Brexit : la Cour suprême inflige un coup ravageur à Boris Johnson

Le Premier ministre britannique Boris Johnson s’est engagé à contrecœur à respecter la décision de la Cour suprême, qui lui a infligé un coup ravageur le 24 septembre en jugeant illégale sa décision de suspendre le parlement à l’approche du Brexit, déclenchant de nombreux appels à la démission.

« Je dois dire que je ne suis pas du tout d’accord avec ce que les juges ont établi. Je ne pense pas que ce soit juste, mais nous irons de l’avant et bien sûr le parlement va revenir », a déclaré Boris Johnson aux médias britanniques à New York, où il assiste l’assemblée générale de l’ONU.

Sitôt connue la décision de la Cour, le président de la Chambre basse du Parlement, John Bercow, a annoncé que les députés reprendraient leurs travaux ce mercredi 25 septembre à 11 h 30 (10 h 30 GMT). La Chambre des Lords se réunira à partir de 15 h (14 h GMT).

Les onze juges de la plus haute juridiction britannique ont jugé à l’unanimité « illégal, nul et non avenu » l’avis de Boris Johnson demandant à la reine Elizabeth II de suspendre le parlement pendant cinq semaines, jusqu’au 14 octobre, à deux semaines du Brexit.

Ils ont suivi l’argumentaire des adversaires du chef de gouvernement, qui l’accusaient d’avoir suspendu le parlement pour museler l’opposition et sortir le Royaume-Uni de l’UE le 31 octobre, même sans accord de divorce.

Lui n’a eu de cesse de répéter que la suspension du parlement était justifiée afin de préparer et présenter ses priorités politiques nationales après son arrivée au pouvoir fin juillet.

« Empêcher » le Brexit

« Les députés doivent être courageux et demander des comptes à ce gouvernement sans scrupule », a réagi Gina Miller, une militante anti-Brexit à l’origine d’un des recours examinés par la Cour suprême. Elle avait déjà gagné en 2017 une importante bataille judiciaire pour forcer l’exécutif à consulter le parlement sur le processus de retrait de l’UE.

Cette décision de la Cour suprême constitue une défaite majeure pour Boris Johnson qui, depuis son arrivée au pouvoir, a essuyé échec sur échec concernant sa stratégie de sortie du Royaume-Uni de l’UE à tout prix le 31 octobre.

Il a répété mardi avoir bon espoir de pouvoir conclure un accord de divorce avec Bruxelles, même si les dirigeants européens ne partagent pas son optimisme.

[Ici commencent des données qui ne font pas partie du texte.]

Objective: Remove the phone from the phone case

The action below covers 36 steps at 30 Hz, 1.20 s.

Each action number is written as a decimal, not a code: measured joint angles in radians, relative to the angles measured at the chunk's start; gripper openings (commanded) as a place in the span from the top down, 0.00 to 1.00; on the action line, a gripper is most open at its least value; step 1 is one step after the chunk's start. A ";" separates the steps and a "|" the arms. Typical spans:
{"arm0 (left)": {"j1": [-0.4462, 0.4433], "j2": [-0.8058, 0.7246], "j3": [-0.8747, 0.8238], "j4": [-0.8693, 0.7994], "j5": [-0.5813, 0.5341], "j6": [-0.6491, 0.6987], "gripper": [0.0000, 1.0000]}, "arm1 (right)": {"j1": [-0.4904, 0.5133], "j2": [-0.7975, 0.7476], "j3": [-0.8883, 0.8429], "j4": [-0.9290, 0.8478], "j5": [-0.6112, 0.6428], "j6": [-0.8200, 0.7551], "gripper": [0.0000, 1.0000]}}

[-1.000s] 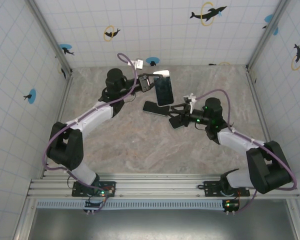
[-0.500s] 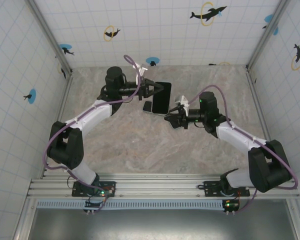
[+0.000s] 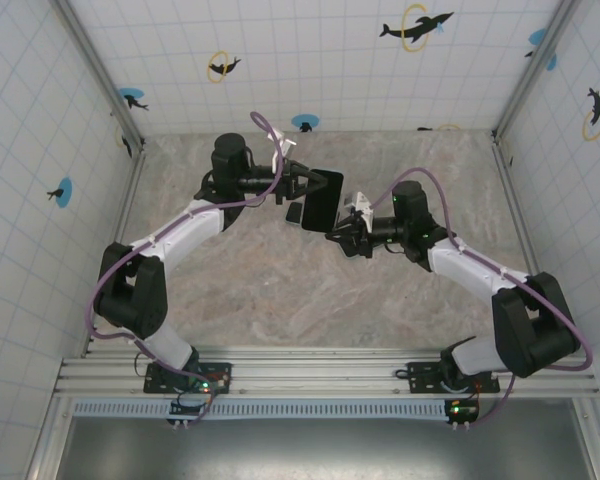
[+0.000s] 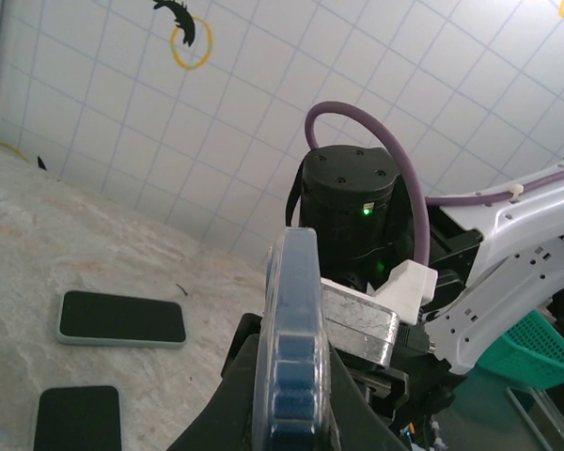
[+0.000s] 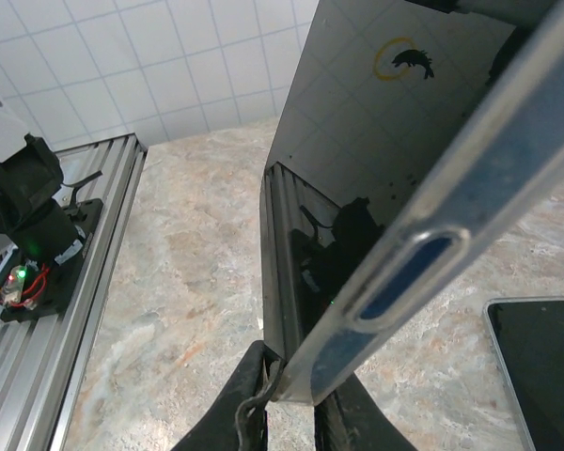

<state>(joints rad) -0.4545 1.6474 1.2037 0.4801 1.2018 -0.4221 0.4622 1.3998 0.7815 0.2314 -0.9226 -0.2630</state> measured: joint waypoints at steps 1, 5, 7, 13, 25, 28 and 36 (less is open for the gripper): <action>0.000 0.000 0.000 0.001 0.003 -0.002 1.00 | 0.002 0.000 0.001 -0.002 0.001 0.000 0.88; 0.002 -0.005 -0.007 0.018 0.016 -0.023 1.00 | 0.010 0.000 0.008 -0.006 0.002 0.000 0.89; 0.002 -0.014 -0.015 0.026 0.018 -0.031 1.00 | 0.014 0.000 0.009 -0.007 0.006 -0.002 0.89; 0.002 -0.019 -0.023 0.057 0.017 -0.070 1.00 | 0.032 -0.020 0.010 -0.006 0.074 -0.032 0.91; 0.003 -0.051 -0.031 0.101 -0.025 -0.151 1.00 | 0.086 -0.073 0.009 0.015 0.301 -0.175 0.91; -0.024 -0.052 -0.039 0.069 -0.016 -0.193 1.00 | 0.086 -0.079 0.009 0.091 0.370 -0.208 0.91; -0.035 -0.055 -0.045 0.037 -0.060 -0.206 1.00 | 0.073 -0.081 0.009 0.149 0.399 -0.190 0.79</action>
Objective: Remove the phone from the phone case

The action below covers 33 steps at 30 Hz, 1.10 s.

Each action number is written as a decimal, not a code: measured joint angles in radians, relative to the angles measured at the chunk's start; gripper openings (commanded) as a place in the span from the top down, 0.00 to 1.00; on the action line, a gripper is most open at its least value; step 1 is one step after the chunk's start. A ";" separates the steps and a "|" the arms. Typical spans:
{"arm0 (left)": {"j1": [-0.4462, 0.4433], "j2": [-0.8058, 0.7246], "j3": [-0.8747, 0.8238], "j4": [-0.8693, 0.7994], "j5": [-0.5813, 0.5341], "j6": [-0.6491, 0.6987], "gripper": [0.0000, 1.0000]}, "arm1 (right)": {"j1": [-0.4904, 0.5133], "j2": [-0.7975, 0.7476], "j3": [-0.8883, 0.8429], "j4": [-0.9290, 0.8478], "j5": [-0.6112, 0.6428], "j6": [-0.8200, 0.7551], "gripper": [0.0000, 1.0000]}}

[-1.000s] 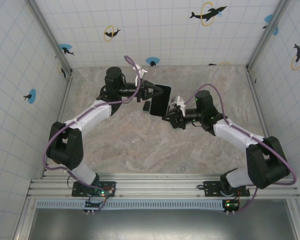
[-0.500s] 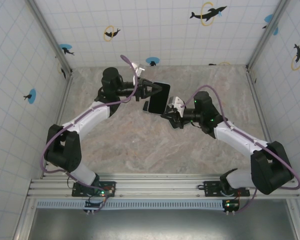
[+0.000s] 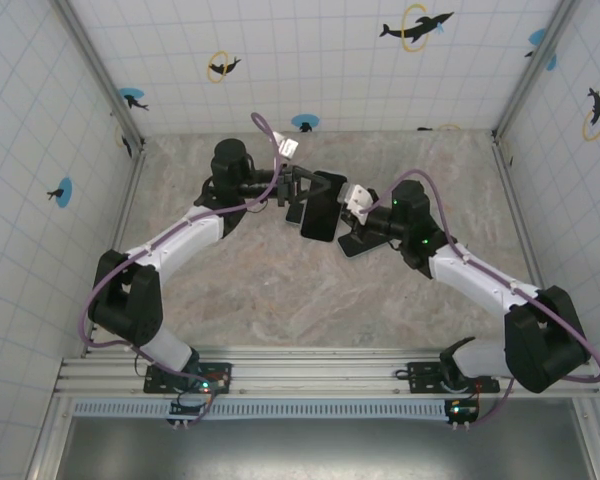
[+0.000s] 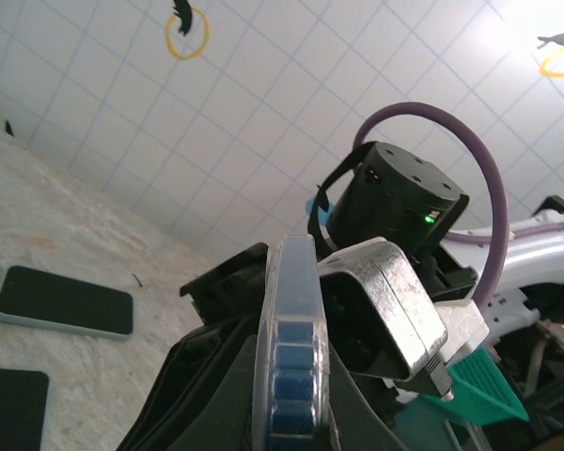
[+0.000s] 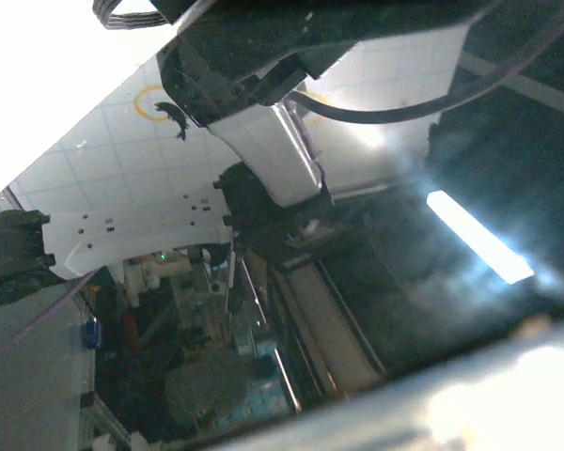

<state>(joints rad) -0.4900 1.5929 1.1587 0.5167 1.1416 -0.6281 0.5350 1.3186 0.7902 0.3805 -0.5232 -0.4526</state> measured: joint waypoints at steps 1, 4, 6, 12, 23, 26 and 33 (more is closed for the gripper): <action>0.000 -0.002 0.000 0.000 -0.016 0.001 1.00 | -0.006 0.000 0.000 -0.001 -0.004 0.008 0.75; 0.004 -0.009 0.001 0.002 -0.045 0.012 1.00 | -0.023 -0.008 -0.008 -0.015 -0.036 0.032 0.66; 0.010 -0.011 0.002 0.008 -0.056 0.026 1.00 | -0.029 -0.023 -0.024 -0.037 -0.064 0.045 0.59; 0.025 -0.011 0.021 0.018 -0.073 0.052 1.00 | -0.030 -0.054 -0.063 -0.135 -0.172 0.065 0.54; 0.026 -0.011 0.033 0.107 -0.064 0.005 1.00 | -0.043 -0.053 -0.065 -0.058 -0.272 0.184 0.60; 0.025 -0.011 0.033 0.118 -0.054 -0.005 1.00 | -0.051 -0.044 -0.065 -0.026 -0.288 0.205 0.61; 0.023 0.002 0.034 0.129 -0.028 -0.016 1.00 | -0.053 -0.021 -0.065 0.020 -0.322 0.243 0.65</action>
<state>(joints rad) -0.4667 1.5951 1.1923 0.6456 1.1137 -0.6437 0.4824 1.2972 0.7250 0.4004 -0.8455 -0.2100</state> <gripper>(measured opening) 0.127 0.363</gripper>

Mais il a de nouveau exclu de reporter le Brexit de trois mois si aucun compromis n’est trouvé, à l’encontre d’une loi votée dans l’urgence avant la suspension du parlement, dans la nuit du 9 au 10 septembre, afin d’éviter des conséquences potentiellement chaotiques pour l’économie britannique.

« Il y a beaucoup de gens qui veulent empêcher ce pays de sortir de l’UE », a affirmé le dirigeant.

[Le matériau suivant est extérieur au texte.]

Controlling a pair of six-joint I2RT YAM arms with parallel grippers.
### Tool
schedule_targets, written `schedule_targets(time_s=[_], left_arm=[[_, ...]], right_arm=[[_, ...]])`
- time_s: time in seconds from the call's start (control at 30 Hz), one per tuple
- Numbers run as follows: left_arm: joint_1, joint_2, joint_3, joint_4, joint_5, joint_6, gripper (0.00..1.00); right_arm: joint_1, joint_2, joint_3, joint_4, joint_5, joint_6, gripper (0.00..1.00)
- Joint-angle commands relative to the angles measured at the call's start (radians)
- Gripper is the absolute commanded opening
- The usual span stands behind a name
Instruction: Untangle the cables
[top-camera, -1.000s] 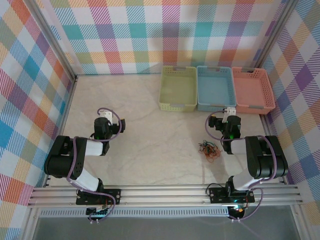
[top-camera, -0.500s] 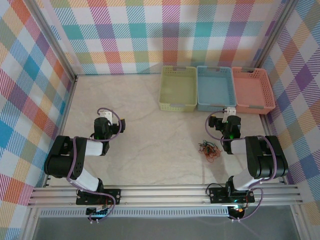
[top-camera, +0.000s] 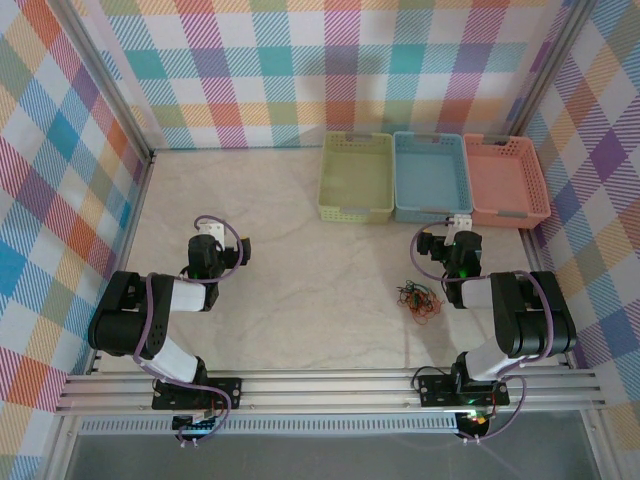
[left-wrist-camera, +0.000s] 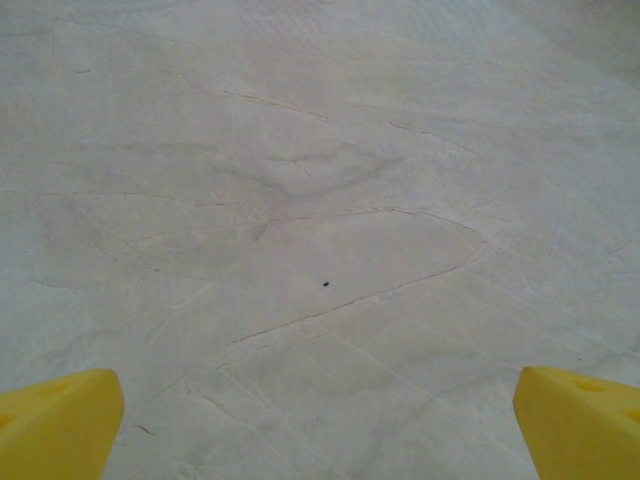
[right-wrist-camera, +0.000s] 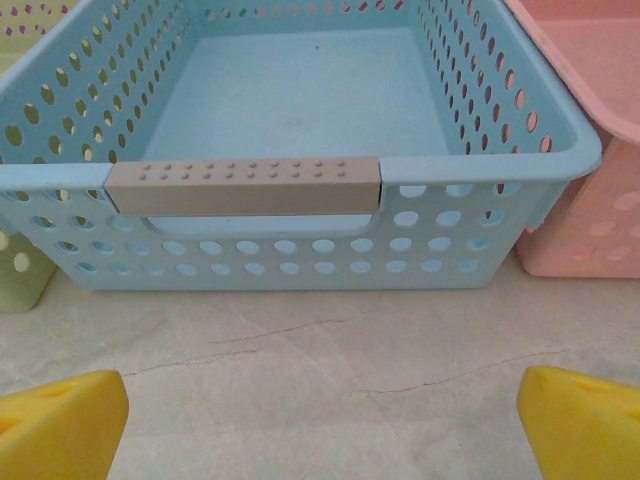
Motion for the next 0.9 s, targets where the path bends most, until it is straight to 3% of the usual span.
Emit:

Les appels à sa démission se sont multipliés dans les rangs de l’opposition, à l’instar du chef des travaillistes qui a souhaité que le dirigeant conservateur devienne « le Premier ministre le plus éphémère de tous les temps ».

Plusieurs députés ont aussi appelé à voter une motion de censure du gouvernement, qui ne dispose plus d’une majorité. John Bercow a indiqué que, le cas échéant, il donnerait aux députés le temps d’en débattre.

Une chute du gouvernement pourrait in fine mener à des élections générales anticipées. Des sondages d’opinion font état d’un regain de popularité des conservateurs depuis le bras de fer entre Boris Johnson et les parlementaires.

« Jour merveilleux »

Devant la Cour, une cinquantaine de manifestants criaient « Johnson dehors ! ». Maureen O’Hara, 67 ans, une fonctionnaire à la retraite, a estimé « super de voir que même le gouvernement doive rendre des comptes ». Pour Naomi Smith : « C’est un jour merveilleux pour la démocratie britannique ».

Il n’est pas inhabituel pour un dirigeant au Royaume-Uni d’ajourner la session parlementaire pour pouvoir présenter son programme de politique nationale. En outre, le parlement ne siège traditionnellement pas pendant quelques semaines en septembre, au moment des congrès annuels des partis.

Mais cette suspension, en raison notamment de sa longueur, avait suscité une vague d’indignation dans le pays du parlementarisme, déclenchant des manifestations ainsi qu’une offensive judiciaire.

La Cour suprême avait été saisie après deux décisions divergentes : l’une, rendue par la haute cour de Londres, avait considéré qu’elle n’avait pas à trancher sur une décision politique, l’autre, rendue par la justice écossaise, avait jugé « illégale » la suspension.